Core Argument
GPU kernel optimization has long been regarded as a domain exclusive to human experts. However, Cursor’s multi-agent system autonomously solved 235 CUDA kernel optimization problems in just three weeks, achieving a 38% geometric mean acceleration. This validates a key insight: the core value of a multi-agent architecture lies not in its multiplicity but in the specialized execution of decoupled complex tasks. This article deeply analyzes this case from an engineering perspective, exploring best practices in multi-agent orchestration for vertical domain optimization.
Background: Why Kernel Optimization is the Litmus Test for Multi-Agent Systems
Kernel optimization is one of the closest fields to “extreme engineering” in GPU programming. It requires a deep understanding of hardware architecture (register allocation, instruction pipelining, memory hierarchy), precise modeling of mathematical operations, and efficient searching within a vast solution space. For a long time, this field has relied on the accumulated experience of a small number of top kernel engineers.

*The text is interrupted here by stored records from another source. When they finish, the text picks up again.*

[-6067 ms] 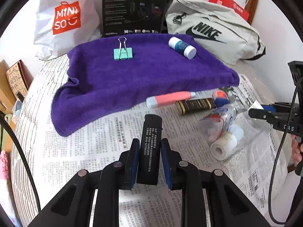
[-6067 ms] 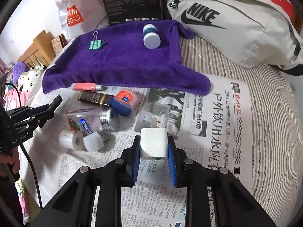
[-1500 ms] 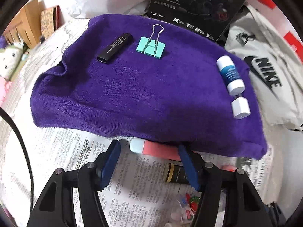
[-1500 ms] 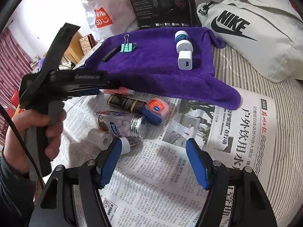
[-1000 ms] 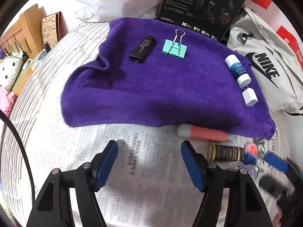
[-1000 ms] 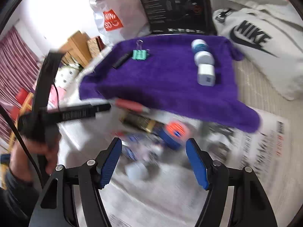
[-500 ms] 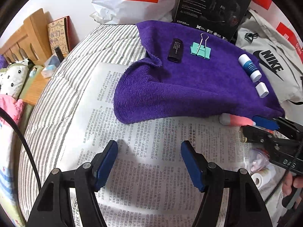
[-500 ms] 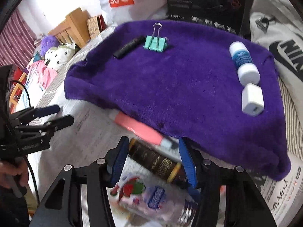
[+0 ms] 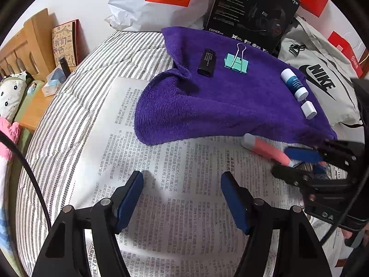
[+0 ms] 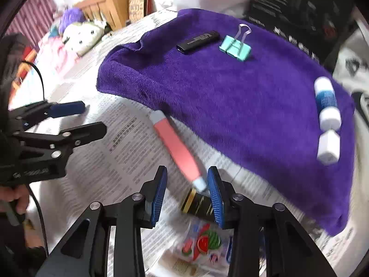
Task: Organize rigid objects
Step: 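Grasp the pink-and-white tube with the right gripper, then lift the pink tube with the right gripper toward the towel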
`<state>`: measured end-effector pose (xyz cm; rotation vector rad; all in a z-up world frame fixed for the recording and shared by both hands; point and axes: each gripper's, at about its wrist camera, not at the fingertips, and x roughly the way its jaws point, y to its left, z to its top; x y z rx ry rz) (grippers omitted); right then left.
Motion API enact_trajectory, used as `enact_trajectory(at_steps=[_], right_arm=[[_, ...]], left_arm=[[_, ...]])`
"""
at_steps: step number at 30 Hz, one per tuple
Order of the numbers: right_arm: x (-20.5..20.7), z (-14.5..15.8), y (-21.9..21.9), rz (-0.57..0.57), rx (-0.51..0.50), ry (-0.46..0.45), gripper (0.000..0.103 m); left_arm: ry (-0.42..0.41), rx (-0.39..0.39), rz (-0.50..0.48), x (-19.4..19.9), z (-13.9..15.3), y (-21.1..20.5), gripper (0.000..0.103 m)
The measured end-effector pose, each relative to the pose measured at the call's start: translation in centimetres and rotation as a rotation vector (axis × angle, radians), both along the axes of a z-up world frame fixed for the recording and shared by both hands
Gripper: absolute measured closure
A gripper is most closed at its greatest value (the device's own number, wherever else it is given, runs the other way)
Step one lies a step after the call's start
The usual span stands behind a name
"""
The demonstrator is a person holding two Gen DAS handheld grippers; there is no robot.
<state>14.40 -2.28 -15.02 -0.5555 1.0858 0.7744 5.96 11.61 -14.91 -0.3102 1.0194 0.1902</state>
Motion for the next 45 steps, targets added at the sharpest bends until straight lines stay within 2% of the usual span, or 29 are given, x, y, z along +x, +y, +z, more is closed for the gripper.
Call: enact_trajectory(at_steps=[3, 4, 5, 7, 11, 19, 24, 27, 31, 38, 45], right_arm=[[0.0, -0.1, 1.2, 0.042, -0.007, -0.015, 0.067], [0.0, -0.1, 1.6, 0.057, -0.014, -0.022, 0.069], [-0.1, 0.0, 1.9, 0.075, -0.018, -0.022, 0.078], [-0.3, 0.0, 2.3, 0.082, -0.027, -0.014, 0.082], [-1.2, 0.0, 2.4, 0.111, -0.029, 0.009, 0.083], [-0.9, 0.1, 2.2, 0.064, 0.002, 0.012, 0.084], [-0.9, 2.9, -0.8, -0.013, 0.118, 0.041, 0.085], [-1.1, 4.0, -2.4, -0.04, 0.135, 0.041, 0.085], [-1.6, 2.7, -2.2, -0.018, 0.071, 0.046, 0.085], [-2.0, 0.3, 0.2, 0.028, 0.023, 0.069, 0.085], [-2.0, 0.0, 1.6, 0.041, 0.011, 0.012, 0.087]], left_arm=[[-0.001, -0.007, -0.007, -0.2, 0.0, 0.2, 0.035], [-0.002, -0.009, -0.007, -0.2, 0.1, 0.2, 0.035], [-0.002, -0.014, -0.006, -0.3, 0.1, 0.3, 0.035], [-0.006, -0.02, -0.003, -0.4, 0.1, 0.4, 0.035], [-0.007, -0.025, 0.001, -0.7, 0.1, 0.6, 0.035], [-0.017, -0.042, 0.001, -1.5, 0.3, 1.1, 0.036], [-0.029, -0.054, -0.039, -1.8, 0.6, 0.3, 0.038], [-0.024, -0.037, -0.074, -1.5, 0.7, -1.0, 0.038], [-0.013, -0.031, -0.092, -1.3, 0.5, -2.1, 0.038], [0.01, -0.01, -0.072, -1.7, 0.5, -1.7, 0.038], [0.013, -0.008, -0.07, -1.8, 0.3, -1.2, 0.038]])
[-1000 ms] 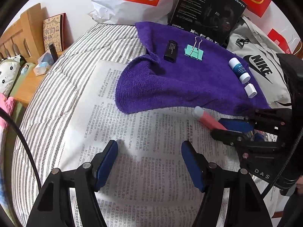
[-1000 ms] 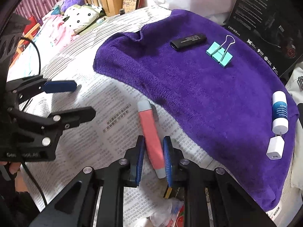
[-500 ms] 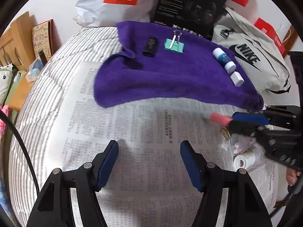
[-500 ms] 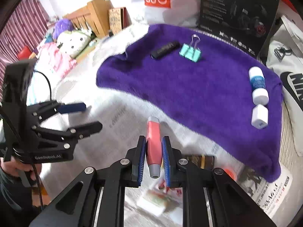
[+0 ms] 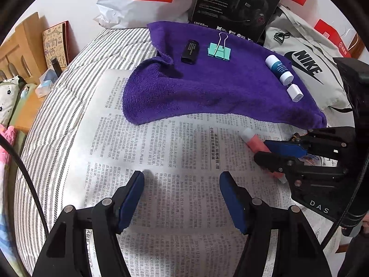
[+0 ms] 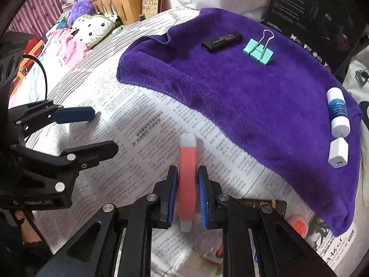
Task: Organize rigid objects
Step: 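Lift the pink tube with the right gripper toward the towel, then grasp the white paper roll with the left gripper while the right gripper holds the pink tube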
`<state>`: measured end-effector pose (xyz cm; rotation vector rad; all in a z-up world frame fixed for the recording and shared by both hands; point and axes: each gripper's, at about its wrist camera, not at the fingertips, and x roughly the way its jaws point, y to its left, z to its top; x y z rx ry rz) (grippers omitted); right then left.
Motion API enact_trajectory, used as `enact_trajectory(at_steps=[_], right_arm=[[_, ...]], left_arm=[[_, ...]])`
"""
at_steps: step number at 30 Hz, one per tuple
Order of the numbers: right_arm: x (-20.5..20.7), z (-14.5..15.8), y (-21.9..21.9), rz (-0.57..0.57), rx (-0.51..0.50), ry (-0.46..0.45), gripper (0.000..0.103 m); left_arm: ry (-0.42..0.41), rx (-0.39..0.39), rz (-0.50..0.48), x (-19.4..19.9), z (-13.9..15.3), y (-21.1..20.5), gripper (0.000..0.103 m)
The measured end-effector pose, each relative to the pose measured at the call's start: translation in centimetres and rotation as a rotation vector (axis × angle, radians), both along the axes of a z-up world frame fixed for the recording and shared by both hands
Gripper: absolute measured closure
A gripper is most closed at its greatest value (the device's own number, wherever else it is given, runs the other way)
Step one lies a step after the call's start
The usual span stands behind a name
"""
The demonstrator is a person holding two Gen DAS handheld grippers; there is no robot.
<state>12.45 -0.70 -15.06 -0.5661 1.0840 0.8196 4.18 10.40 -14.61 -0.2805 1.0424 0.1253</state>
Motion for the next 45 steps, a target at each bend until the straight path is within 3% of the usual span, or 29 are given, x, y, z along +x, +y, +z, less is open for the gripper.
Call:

Cursor chose this field as a test for its multi-agent system for a straightforward reason:
“One of the best ways to evaluate long-running, multi-agent systems is to give them open-ended optimization problems where even we don’t know the right answer.” — Cursor Engineering Blog
Unlike simple code completion or text generation, kernel optimization provides quantifiable objectives (latency, throughput, SOL scores), allowing the system to iteratively optimize without relying on human judgment of intermediate results.
System Architecture: Three-Layer Decoupled Collaborative Design
Planner-Agent: Global Coordination and Task Distribution
At the core of the entire system is a Planner Agent, responsible for:
- Distributing 235 optimization problems to Worker Agents
- Monitoring performance metrics and dynamically rebalancing task assignments
- Deciding when to accept the current solution and when to continue iterating
The official description states:
“The multi-agent system solved all 235 GPU kernel optimization problems in a single run by deploying a planner agent that distributed and rebalanced work across autonomous workers based on performance metrics.”
This Planner does not execute specific optimization work but acts as the “task scheduling hub”—a variant of the Supervisor Pattern commonly seen in orchestration paradigms.
Worker-Agent: Domain Specialization and Self-Driven Optimization
Each Worker Agent independently executes:
- Reads the problem description and baseline implementation
- Analyzes the kernel’s computational patterns and hardware bottlenecks
- Generates an optimized version (CUDA C++ or CuTe DSL)
- Calls the Benchmark Pipeline for performance feedback
- Iteratively optimizes based on feedback
The key is the automated invocation of the Benchmark Pipeline:
“The multi-agent system independently learned to call the benchmarking pipeline during its runs, creating a loop where the system continuously tested, debugged, and optimized kernels without any developer intervention.”
This means that Worker Agents have a complete self-driven optimization loop—they do not rely on humans to tell them where to optimize but autonomously discover issues and iterate.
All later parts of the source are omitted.